EXERCISE OBJECTIVE:
Beginning with the line that has "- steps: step", reproduce each remaining line of the data exactly, down to and including the last.

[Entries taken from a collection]
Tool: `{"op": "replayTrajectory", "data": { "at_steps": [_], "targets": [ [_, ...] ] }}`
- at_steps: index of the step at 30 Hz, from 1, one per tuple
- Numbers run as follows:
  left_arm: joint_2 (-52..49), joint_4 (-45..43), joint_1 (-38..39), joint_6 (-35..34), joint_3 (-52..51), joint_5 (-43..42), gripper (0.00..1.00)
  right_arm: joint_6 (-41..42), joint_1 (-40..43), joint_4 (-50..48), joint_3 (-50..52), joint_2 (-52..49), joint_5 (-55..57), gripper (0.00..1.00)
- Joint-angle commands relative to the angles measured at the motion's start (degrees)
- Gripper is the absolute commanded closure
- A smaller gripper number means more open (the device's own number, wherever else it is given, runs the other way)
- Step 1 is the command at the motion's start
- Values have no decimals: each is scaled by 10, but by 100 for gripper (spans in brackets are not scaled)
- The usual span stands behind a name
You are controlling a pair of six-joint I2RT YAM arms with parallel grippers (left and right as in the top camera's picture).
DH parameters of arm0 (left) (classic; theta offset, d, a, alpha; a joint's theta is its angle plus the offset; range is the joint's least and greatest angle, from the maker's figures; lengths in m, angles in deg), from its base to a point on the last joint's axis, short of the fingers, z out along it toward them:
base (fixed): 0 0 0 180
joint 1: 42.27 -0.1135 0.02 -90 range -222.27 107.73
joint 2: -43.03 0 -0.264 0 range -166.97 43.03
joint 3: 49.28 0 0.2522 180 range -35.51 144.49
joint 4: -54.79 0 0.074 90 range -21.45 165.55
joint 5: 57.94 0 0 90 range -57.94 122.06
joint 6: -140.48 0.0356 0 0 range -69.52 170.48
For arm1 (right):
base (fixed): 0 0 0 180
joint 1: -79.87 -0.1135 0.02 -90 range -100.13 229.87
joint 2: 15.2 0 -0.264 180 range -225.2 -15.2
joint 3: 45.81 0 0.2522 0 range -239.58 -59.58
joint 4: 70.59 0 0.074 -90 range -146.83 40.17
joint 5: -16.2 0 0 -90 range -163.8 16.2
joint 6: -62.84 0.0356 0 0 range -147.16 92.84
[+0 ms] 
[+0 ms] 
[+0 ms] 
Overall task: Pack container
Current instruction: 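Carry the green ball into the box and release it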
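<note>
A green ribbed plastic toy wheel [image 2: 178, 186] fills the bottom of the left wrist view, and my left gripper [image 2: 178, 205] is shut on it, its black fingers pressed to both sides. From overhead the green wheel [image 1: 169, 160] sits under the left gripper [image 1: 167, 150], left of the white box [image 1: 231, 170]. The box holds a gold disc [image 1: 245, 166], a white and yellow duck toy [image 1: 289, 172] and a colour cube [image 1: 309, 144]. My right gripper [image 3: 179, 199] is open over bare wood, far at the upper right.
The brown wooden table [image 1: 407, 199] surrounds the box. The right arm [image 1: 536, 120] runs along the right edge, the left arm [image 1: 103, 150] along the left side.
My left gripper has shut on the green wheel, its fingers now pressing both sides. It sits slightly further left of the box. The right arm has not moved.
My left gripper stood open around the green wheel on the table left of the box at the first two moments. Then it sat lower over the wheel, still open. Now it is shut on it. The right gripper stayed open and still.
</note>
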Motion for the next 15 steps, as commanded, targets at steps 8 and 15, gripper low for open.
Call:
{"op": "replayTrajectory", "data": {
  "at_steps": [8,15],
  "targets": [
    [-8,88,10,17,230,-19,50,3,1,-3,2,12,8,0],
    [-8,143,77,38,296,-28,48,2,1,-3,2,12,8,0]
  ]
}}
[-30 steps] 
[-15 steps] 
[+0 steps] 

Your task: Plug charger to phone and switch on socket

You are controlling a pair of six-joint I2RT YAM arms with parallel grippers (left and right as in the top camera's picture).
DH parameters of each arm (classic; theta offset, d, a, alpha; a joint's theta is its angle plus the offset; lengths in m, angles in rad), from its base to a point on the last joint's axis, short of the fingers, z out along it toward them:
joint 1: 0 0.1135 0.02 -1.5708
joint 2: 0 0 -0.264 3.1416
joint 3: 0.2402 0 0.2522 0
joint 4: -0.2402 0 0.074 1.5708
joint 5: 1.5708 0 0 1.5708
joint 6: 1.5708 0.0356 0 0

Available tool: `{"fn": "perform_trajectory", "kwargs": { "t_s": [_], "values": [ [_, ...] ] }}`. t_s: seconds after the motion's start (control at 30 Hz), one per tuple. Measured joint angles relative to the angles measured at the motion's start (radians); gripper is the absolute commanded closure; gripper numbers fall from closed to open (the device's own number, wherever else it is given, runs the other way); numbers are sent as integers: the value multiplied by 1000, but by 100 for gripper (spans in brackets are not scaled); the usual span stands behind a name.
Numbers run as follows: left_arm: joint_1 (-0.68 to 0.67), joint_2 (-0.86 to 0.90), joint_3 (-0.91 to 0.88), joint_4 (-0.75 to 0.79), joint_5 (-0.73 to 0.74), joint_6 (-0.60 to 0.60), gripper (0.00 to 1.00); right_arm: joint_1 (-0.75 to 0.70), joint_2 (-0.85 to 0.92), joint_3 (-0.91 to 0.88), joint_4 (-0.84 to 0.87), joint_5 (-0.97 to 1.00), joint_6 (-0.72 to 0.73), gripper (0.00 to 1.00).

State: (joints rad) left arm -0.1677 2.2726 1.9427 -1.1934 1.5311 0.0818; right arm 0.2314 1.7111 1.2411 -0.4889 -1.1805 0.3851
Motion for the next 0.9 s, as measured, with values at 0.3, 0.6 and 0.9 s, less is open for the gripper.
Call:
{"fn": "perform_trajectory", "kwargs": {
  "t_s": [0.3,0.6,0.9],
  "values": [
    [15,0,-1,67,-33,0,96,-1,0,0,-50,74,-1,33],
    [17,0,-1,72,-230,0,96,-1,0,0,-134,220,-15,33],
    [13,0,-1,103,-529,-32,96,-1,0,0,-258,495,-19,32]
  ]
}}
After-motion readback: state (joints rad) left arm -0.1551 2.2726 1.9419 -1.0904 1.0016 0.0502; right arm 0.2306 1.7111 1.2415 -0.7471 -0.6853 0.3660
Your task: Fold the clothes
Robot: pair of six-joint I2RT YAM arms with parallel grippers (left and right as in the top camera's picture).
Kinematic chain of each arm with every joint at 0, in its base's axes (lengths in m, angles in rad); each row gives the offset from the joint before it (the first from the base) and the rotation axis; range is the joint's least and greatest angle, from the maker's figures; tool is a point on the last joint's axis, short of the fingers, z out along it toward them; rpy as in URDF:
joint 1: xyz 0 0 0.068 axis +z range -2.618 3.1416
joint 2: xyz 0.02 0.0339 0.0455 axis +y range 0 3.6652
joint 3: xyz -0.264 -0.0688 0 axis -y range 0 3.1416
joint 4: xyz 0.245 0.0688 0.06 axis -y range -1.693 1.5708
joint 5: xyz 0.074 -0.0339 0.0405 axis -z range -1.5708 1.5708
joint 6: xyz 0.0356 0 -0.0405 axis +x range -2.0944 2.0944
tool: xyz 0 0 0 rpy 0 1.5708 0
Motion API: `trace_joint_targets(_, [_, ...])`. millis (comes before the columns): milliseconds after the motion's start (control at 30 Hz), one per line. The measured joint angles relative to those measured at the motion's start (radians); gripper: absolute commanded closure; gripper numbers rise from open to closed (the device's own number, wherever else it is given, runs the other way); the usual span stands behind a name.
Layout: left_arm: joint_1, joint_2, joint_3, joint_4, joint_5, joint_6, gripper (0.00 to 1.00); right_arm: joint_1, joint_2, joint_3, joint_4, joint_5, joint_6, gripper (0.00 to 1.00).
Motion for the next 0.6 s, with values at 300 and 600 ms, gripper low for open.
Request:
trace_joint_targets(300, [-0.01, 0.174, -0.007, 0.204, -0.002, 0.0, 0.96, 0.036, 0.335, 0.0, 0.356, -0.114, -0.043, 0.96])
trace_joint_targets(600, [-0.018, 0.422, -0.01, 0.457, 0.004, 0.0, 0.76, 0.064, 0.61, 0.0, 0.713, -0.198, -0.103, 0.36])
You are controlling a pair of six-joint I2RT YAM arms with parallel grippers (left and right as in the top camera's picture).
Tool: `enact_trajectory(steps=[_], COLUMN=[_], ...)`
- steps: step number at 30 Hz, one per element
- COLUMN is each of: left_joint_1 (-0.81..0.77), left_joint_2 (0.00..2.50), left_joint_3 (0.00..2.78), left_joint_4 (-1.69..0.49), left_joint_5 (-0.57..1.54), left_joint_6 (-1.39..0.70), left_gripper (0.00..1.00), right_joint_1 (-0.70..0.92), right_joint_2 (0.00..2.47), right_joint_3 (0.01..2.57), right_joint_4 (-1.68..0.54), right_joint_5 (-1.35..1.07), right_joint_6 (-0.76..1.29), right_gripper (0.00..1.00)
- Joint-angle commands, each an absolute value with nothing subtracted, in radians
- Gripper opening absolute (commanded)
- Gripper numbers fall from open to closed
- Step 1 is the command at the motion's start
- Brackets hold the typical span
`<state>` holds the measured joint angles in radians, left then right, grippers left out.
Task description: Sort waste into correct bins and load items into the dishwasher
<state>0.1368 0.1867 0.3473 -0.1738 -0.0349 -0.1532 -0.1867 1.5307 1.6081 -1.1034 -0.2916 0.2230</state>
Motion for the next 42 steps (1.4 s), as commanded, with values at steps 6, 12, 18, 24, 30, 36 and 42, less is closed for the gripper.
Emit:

RESPONSE BOX:
- steps: step number at 30 Hz, one per element
- COLUMN is each of: left_joint_1 (-0.81..0.77), left_joint_2 (0.00..2.50), left_joint_3 (0.00..2.78), left_joint_4 (-1.69..0.49), left_joint_5 (-0.57..1.54), left_joint_6 (-1.39..0.70), left_gripper (0.00..1.00), right_joint_1 (-0.70..0.92), right_joint_2 (0.00..2.47), right_joint_3 (0.01..2.57), right_joint_4 (-1.68..0.54), right_joint_5 (-1.35..1.07), right_joint_6 (-0.76..1.29), right_gripper (0.00..1.00)
- Joint-angle commands, each an absolute value with nothing subtracted, in radians
- Gripper opening absolute (commanded)
- Gripper numbers fall from open to closed
- Step 1 is the command at the motion's start
- Brackets hold the typical span
`<state>` holds the measured joint angles in radians, left then right, grippers left out.
Task description: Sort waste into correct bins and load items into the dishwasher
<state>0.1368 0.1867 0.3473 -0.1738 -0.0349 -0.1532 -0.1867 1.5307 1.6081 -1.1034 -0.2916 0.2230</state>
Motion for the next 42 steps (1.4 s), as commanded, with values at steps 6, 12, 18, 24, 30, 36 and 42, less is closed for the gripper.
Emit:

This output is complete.